At the heart of this module is the need to organize multidimensional data (such as a map which has 3 axes: ra, dec, frequency) as a 1D vector for linear algebra operations. However we do not want to lose the multidimensional organization of the data. In addition there are efficiencies to be gained by organizing data in a multidimensional way. For example, some matrices will be block diagonal in that they will not couple different frequency bins. We would like to exploit this. To address this, classes are provided that store data in numpy ndarray format but know how to reorganize the data into an matrix or vector format. Some basic matrix operations are also provided.
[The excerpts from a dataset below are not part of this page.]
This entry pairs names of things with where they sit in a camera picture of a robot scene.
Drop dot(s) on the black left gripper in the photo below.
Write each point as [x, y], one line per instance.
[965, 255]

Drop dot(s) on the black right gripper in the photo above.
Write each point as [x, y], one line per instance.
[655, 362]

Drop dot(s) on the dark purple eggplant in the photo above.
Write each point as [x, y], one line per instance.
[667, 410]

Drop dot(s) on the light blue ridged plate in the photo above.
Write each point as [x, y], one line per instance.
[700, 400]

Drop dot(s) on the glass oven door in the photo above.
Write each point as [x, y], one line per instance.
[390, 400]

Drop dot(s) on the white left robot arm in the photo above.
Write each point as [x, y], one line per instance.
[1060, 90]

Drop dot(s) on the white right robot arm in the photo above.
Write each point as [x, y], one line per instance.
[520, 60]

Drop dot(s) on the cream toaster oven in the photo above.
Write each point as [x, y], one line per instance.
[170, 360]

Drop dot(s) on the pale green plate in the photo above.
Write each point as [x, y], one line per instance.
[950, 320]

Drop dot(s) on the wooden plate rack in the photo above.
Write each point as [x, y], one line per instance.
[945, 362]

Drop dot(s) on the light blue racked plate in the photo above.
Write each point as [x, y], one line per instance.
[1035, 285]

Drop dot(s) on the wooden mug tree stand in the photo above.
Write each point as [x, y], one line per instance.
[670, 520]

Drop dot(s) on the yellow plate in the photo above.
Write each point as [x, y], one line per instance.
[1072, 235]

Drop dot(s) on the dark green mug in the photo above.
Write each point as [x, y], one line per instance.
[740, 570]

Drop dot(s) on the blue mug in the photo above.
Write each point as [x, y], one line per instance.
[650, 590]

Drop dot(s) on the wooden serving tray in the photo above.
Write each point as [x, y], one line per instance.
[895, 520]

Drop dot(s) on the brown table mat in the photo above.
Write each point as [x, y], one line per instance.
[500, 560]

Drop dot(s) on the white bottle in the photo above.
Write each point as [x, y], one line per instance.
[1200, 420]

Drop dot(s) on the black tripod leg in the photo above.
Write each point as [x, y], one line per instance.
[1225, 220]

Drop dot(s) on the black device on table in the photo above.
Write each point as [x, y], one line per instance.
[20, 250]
Also fully supported is writing the data to and from disk in a standard, portable format that can easily be read in another language. This is based on numpy's npy format. Also fully supported is memory mapping; the ability to manipulate an array stored on disk as if it was in memory. This will be very important as data sets become to large to store in memory and when operations need to be performed in parallel using SCALAPACK.

Matrix and Vector classes

The highest level objects defined in this module are the mat and the vect. Each comes in two flavours depending on whether the data is stored in memory (a numpy array) or on disk (a numpy memmap). These are named mat_array, mat_memmap, vect_array and vect_memmap. To first order, these objects are just their numpy counterparts with an added info attribute (mat.info). info is a python dictionary that hold some extra meta data. It is stored in a dictionary to facilitate writing to disk. For the most part, you never need to (nor ever should you) access the info dictionary yourself. Everything you need from it should be available from aliased attributes. For instance mat.info['axes'] can be retrieved and set through mat.axes.
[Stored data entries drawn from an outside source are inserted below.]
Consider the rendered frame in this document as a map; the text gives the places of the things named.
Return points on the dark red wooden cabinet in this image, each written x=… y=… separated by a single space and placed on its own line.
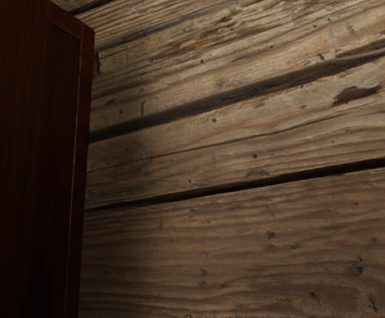
x=30 y=165

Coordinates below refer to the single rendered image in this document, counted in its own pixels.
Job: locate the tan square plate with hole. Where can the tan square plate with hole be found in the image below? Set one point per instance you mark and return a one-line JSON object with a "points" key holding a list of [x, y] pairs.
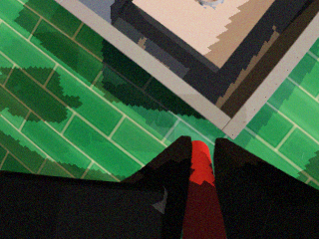
{"points": [[210, 30]]}

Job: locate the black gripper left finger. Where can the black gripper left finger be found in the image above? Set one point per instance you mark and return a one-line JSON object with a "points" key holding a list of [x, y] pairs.
{"points": [[148, 205]]}

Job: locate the red peg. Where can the red peg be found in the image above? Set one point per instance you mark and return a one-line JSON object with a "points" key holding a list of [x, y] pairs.
{"points": [[202, 217]]}

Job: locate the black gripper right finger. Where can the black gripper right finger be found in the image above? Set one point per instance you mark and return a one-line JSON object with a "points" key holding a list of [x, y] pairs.
{"points": [[258, 201]]}

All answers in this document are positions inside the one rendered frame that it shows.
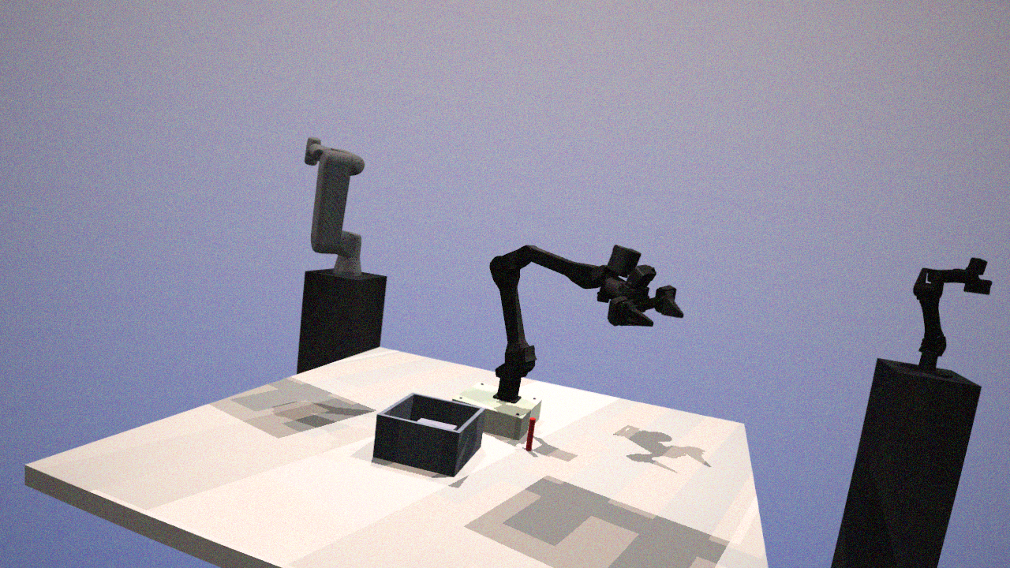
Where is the dark red peg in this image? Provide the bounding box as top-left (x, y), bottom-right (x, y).
top-left (526, 417), bottom-right (536, 451)
mats and vects are multidimensional arrays, with each dimension given a name which can be found in the .axes attribute (tuple of strings or None). The meta data tells us how to sort our multidimensional data into 1 dimensional vectors and 2 dimensional matrices. For vects this is simple, the data is simply numpy flattened to 1D. For mats, this is quite a bit more complicated. mats have attributes 'rows' and 'cols' which are tuples of integers and tell us whether a certain dimension should be identified in the 2D matrix as varying over column or varying over row. Every dimension must appear in at least one of rows or cols. A dimension may appear in both, which means the matrix is block diagonal over that dimension. For the time being, column dimensions must be the right most dimensions, followed by the row dimensions, with diagonal dimensions the left most. There is no reason this last restriction cannot be lifted in the future, someone just has to implement it.
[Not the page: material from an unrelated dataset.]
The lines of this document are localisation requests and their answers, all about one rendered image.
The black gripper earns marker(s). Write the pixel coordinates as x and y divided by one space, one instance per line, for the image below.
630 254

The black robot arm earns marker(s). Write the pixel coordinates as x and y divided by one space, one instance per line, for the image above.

This is best illustrated with an example. Lets say you have a mat_array object called Mat with the following attributes:

Mat.shape (attribute inherited from numpy arrays) = (h, i, j, k, m, n), where all these letters are integers.
Mat.rows = (0, 1, 2)
Mat.cols = (0, 1, 3, 4, 5)
Mat.axes = ('a', 'b', 'c', 'd', 'e', 'f')

Mat is a (hij) by (hikmn) matrix. If we subscript Mat[3,5,2,7,6,1] we get the element of the matrix corresponding to row (3ij + 5j + 2) and column (3ikmn + 5kmn + 7mn + 6n + 1). The matrix is block diagonal with block sizes j by (km*n).

Eventually, I intend to add support for reordering the axes, so that for instance the slowly varying row axis of a matrix can be swapped with the fastest varying axis. This would correspond to rotating the matrix to a certain frame.

As an example of how this might be useful, here is an example. Consider an matrix 'M' with 3 row dimensions named ('a', 'b', 'c') and 2 column dimensions ('x', 'y'). Now consider a vector 'V' with 2 dimensions ('x', 'y') (with axis 'x' the same length of M axis 'x', etc.). What should the structure of the vector W = M*V? Obviously W should have three dimensions named ('a', 'b', 'c'). This is implemented in the 'dot' function of this module.